On the basis of the literature review and safety assessments in this paper, we make the following policy recommendations:

  1. That CBD products containing between 0.03 percent and 0.2 percent controlled cannabinoids should be classified under Schedule 5 of the Misuse of Drugs Regulations act of 2001, and so should be lawfully available for over-the-counter supply in the UK.
  2. That the Home Office consider exempting dried hemp leaves and flowers from drug controls where the hemp has been lawfully grown or imported into the UK.
  3. That the FSA require CBD companies to include warning labels for those at higher risk of adverse events.
  4. That the FSA consider post-marketing surveillance measures, such as a consumer app, to better identify product health risks.
  5. That the Home Office issue updated public guidance to clarify the legal controls on the manufacture and possession of products containing CBD and other cannabinoids.
  6. That the Home Office and FSA issue joint guidance to the CBD industry regarding the regulations and requirements for the transport, manufacture, and supply of CBD-based novel and non-novel food products.

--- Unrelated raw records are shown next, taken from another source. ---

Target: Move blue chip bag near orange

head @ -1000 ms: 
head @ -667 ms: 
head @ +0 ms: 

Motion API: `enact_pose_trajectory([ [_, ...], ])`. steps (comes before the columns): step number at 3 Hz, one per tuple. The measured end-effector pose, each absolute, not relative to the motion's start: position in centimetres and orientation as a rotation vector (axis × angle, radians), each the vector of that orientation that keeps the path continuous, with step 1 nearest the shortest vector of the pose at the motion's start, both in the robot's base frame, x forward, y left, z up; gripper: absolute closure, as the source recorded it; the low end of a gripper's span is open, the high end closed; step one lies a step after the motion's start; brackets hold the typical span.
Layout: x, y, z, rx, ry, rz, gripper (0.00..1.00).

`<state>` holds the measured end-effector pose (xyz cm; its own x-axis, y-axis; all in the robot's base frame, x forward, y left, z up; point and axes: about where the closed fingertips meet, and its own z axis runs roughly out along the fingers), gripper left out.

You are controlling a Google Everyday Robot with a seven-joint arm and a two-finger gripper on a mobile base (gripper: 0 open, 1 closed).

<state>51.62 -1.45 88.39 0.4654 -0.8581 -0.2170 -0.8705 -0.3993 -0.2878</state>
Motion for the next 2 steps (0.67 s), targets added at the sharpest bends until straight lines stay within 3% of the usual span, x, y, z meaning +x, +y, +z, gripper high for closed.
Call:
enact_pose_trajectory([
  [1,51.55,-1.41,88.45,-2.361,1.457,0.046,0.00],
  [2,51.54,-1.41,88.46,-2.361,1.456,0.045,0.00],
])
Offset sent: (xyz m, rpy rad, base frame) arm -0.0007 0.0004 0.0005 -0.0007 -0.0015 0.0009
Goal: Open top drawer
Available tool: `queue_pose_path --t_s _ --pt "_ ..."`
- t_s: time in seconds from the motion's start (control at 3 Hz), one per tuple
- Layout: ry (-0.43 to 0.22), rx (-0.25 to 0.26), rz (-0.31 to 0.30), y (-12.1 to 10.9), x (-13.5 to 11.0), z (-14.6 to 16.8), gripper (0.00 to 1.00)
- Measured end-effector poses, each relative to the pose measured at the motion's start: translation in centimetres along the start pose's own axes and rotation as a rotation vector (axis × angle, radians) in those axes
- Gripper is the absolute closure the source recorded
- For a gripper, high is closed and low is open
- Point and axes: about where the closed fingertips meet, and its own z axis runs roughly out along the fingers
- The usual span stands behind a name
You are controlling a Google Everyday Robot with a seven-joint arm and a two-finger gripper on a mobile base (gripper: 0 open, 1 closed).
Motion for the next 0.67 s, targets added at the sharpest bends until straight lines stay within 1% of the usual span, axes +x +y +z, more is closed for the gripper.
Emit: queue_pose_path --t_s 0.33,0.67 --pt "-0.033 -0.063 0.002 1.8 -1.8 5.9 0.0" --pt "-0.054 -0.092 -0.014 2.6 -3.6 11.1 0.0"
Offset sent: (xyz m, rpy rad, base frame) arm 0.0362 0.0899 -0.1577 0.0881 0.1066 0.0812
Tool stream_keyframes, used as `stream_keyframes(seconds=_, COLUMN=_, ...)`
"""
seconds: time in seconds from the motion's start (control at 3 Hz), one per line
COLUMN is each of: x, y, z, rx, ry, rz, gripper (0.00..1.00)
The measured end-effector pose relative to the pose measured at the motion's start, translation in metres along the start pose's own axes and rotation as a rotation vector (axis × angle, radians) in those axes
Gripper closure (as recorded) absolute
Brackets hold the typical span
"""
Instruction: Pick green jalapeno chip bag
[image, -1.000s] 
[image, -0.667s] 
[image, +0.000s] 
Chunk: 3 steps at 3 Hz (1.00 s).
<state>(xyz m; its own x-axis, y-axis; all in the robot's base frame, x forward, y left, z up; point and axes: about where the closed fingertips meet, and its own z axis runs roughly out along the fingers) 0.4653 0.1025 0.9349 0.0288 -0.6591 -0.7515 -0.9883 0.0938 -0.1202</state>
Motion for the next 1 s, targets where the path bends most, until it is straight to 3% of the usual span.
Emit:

Health Guidance Levels for THC in CBD products: Safety Assessment & Regulatory Recommendations

The paper was jointly published by ACI, CMC and Conservative Drug Policy Reform Group (CDPRG). It was written by Dr Parveen Bhatarah (Regulatory and Compliance Associate, CMC & ACI), Dr Paul Duffy (Toxicology Associate, ACI), Dr Andy Yates (Scientific Associate, CMC & ACI), Dave King (CDPRG), and peer reviewed by Professor Saoirse Elizabeth O’Sullivan. The paper will be further peer-reviewed and published as an academic paper.